LAS VEGAS (KTNV) — In an effort to combat the current teacher shortage in the valley, UNLV has created a program to get more teachers into schools throughout Clark County.
“I have never had a life-changing experience like this one because this really opens the opportunities for people like me,” said Maria Romero, program coordinator for Nevada Graduates.
Romero works with high school students, but becoming an elementary school teacher was always her dream. She has a degree from Mexico but it doesn’t qualify her to teach in Clark County.
Thanks to UNLV though her dream can become a reality thanks to the UNLV’s Paraprofessional Pathways Project, a fast-track teaching program.
“There’s no day, that we are not working, studying, communicating, with our teachers; with our mentors, and learning,” Romero said.
The project helps students like Romero, a school aid or support staff who already has an associate's degree and are employed by a CCSD or Nevada Charter school.
“We had the opportunity to accelerate a pathway for them to achieve their dream of licensure,” said Kenny Varner, a professor of literature and part of the program faculty for PPP. “It also helps us work on the bigger goal of making sure there are enough qualified licensed teachers in classrooms.”
The teacher shortage has crippled schools in Clark County. At the beginning of the school year, CCSD said it was short more than 400 teachers.

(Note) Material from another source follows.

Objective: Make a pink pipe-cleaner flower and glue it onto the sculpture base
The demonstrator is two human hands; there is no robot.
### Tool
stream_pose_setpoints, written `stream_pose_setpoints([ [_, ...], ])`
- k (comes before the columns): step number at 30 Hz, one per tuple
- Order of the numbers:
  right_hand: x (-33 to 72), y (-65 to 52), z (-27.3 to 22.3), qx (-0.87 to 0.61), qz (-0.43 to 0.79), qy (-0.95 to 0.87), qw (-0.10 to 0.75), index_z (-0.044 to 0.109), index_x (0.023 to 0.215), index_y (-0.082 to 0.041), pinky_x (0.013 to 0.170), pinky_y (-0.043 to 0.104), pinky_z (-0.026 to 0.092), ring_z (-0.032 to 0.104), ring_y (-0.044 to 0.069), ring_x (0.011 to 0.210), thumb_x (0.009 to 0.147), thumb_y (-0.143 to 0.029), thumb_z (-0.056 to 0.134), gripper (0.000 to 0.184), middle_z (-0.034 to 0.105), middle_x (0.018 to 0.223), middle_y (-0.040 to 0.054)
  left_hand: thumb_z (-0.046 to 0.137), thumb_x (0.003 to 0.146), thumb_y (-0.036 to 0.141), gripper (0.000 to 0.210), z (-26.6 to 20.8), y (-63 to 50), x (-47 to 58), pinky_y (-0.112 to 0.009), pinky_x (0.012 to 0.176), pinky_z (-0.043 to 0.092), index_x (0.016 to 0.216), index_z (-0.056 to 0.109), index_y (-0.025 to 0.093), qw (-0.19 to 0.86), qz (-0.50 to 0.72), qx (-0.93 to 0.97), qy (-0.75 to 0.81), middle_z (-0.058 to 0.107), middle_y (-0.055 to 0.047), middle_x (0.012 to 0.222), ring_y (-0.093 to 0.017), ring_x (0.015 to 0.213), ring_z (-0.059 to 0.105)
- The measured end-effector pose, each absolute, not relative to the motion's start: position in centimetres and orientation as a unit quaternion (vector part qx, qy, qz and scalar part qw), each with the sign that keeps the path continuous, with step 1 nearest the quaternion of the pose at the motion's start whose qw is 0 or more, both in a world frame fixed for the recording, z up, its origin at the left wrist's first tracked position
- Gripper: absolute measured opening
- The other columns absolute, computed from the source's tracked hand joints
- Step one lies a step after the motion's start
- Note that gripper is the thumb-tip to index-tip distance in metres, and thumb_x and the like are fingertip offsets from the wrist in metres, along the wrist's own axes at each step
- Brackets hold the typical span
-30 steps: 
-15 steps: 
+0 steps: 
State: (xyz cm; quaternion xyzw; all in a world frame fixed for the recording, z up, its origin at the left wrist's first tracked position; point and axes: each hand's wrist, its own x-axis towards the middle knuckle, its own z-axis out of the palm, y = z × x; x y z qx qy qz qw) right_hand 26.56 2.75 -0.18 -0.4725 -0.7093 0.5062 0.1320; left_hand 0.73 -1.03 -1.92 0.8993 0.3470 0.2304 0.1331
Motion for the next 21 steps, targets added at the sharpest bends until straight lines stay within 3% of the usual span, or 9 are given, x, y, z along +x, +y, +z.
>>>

UNLV was granted funds through the American Rescue Plan to create the program.
The Paraprofessionals Pathways Project will graduate 36 students ready to teach in the fall. By the end of 2022, it will graduate another 69 fully-credentialed educators with a passion to serve students.
“I want to make a difference when the kids are growing and instill that love for learning and that love for education,” said Romero.